— Exercise objective —
An exact printout of all the entries is required.
++++ Source data
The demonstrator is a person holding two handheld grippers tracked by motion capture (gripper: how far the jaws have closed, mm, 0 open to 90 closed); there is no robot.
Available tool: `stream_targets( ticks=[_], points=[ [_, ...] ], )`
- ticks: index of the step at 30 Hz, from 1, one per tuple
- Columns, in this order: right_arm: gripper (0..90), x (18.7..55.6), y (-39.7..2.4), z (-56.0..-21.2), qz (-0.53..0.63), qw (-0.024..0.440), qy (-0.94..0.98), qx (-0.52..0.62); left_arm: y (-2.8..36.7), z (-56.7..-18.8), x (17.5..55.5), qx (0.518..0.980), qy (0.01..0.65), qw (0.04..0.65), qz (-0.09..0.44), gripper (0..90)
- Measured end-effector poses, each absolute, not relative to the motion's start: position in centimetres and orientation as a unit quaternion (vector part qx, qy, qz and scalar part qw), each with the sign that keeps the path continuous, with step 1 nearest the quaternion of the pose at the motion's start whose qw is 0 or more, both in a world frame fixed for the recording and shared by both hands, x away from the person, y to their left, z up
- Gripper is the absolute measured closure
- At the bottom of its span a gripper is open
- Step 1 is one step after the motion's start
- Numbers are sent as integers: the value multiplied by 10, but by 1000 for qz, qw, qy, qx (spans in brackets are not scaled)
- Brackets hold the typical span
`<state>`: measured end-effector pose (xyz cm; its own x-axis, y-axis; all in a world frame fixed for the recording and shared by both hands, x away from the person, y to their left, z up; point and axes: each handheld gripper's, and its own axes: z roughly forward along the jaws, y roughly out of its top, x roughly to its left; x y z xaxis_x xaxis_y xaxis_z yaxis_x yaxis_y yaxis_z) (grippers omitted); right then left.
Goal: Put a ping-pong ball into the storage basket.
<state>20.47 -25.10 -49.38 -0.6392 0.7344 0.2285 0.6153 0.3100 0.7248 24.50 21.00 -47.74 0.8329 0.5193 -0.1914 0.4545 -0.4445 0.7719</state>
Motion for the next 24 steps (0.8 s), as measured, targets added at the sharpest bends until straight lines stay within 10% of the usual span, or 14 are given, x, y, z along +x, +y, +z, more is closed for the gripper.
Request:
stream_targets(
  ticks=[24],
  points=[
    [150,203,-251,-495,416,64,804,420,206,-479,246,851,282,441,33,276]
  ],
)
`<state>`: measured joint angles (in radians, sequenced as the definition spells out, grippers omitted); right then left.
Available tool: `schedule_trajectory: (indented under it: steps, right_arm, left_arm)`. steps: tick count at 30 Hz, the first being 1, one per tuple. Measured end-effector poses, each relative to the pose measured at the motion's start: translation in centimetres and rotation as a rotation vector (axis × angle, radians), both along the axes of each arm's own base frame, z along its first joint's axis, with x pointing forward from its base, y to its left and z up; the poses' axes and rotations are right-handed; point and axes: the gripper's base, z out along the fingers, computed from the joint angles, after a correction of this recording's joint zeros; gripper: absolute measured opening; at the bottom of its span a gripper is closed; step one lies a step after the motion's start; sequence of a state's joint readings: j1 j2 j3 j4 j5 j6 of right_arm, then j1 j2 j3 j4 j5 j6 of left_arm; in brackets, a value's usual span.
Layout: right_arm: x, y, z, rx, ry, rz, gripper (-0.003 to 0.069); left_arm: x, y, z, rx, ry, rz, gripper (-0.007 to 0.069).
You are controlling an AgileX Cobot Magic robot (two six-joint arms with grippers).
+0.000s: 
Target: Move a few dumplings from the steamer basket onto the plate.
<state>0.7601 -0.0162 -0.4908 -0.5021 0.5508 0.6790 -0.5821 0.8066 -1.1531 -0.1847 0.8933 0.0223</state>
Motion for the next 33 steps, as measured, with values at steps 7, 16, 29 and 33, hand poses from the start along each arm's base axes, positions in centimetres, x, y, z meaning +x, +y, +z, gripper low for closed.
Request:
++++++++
— Expected answer —
The demonstrator is a person holding two handheld grippers tracked by motion capture (gripper: how far the jaws have closed, mm, 0 open to 90 closed); there is no robot.
Available tool: `stream_targets( ticks=[_], points=[ [_, ...] ], )`
- ticks: index of the step at 30 Hz, from 1, one per tuple
- Columns, in this order: right_arm: gripper (0..90), x (18.7..55.6), y (-39.7..2.4), z (-56.0..-21.2), qz (-0.53..0.63), qw (-0.024..0.440), qy (-0.94..0.98), qx (-0.52..0.62); left_arm: y (-2.8..36.7), z (-56.7..-18.8), x (17.5..55.5), qx (0.518..0.980), qy (0.01..0.65), qw (0.04..0.65), qz (-0.09..0.44), gripper (0..90)
- Measured end-effector poses, each absolute, not relative to the motion's start: position in centimetres and orientation as a unit quaternion (vector part qx, qy, qz and scalar part qw), each with the sign that keeps the path continuous, with step 1 nearest the quaternion of the pose at the motion's start whose qw is 0 or more, both in a world frame fixed for the recording and shared by both hands, x away from the person, y to their left, z up
- Gripper is the absolute measured closure
- At the bottom of its span a gripper is open
- Step 1 is one step after the motion's start
- Numbers are sent as integers: the value multiplied by 10, but by 1000 for qz, qw, qy, qx (spans in brackets are not scaled)
- Brackets hold the typical span
`<state>`: measured end-effector pose (xyz cm; its own x-axis, y-axis; all in a world frame fixed for the recording and shared by both hands, x away from the person, y to their left, z up; point and axes: each handheld gripper's, and its own axes: z roughly forward along the jaws, y roughly out of its top, x roughly to its left; x y z xaxis_x xaxis_y xaxis_z yaxis_x yaxis_y yaxis_z) (grippers omitted); right then left.
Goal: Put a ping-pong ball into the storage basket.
<state>20.47 -25.10 -49.38 -0.6392 0.7344 0.2285 0.6153 0.3100 0.7248 24.50 21.00 -47.74 0.8329 0.5193 -0.1914 0.4545 -0.4445 0.7719</state>
Motion for the next 24 steps (0.8 s), as measured, targets added at the sharpest bends until straight lines stay within 10% of the usual span, or 14 are given, x, y, z along +x, +y, +z, more is closed for the gripper.
Request:
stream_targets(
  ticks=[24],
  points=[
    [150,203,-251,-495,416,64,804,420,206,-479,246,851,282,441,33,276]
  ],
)
`<state>`: measured joint angles (in radians, sequenced as the definition spells out, grippers omitted); right then left.
Available tool: `schedule_trajectory: (indented under it: steps, right_arm, left_arm)`. steps: tick count at 30 Hz, the first being 1, one per tuple. Measured end-effector poses, each relative to the pose measured at the motion's start: translation in centimetres and rotation as a rotation vector (axis × angle, radians), both along the axes of each arm's own base frame, z along its first joint's axis, with x pointing forward from its base, y to its left and z up; the poses' axes and rotations are right-handed; point and axes: the gripper's base, z out along the fingers, computed from the joint angles, after a correction of this recording's joint zeros; gripper: absolute measured opening; at the bottom of its span a gripper is closed; step one lies a step after the motion's start; sequence of a state's joint readings: j1 j2 j3 j4 j5 j6 of right_arm, then j1 j2 j3 j4 j5 j6 of left_arm; in brackets, a value's usual span.
Layout: right_arm: x, y, z, rx, ry, rz, gripper (-0.003 to 0.069); left_arm: x, y, z, rx, ry, rz, gripper (-0.007 to 0.069).
You are controlling an AgileX Cobot Magic robot (two six-joint arms with grippers).
+0.000s: 
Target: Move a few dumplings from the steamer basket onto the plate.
<state>0.7601 -0.0162 -0.4908 -0.5021 0.5508 0.6790 -0.5821 0.8066 -1.1531 -0.1847 0.8933 0.0223</state>
Motion for the next 33 steps, as measured, with values at steps 7, 16, 29 and 33, hand poses from the start along each arm's base axes, positions in centimetres, x, y, z meaning +x, +y, +z, gripper low for closed.
Request:

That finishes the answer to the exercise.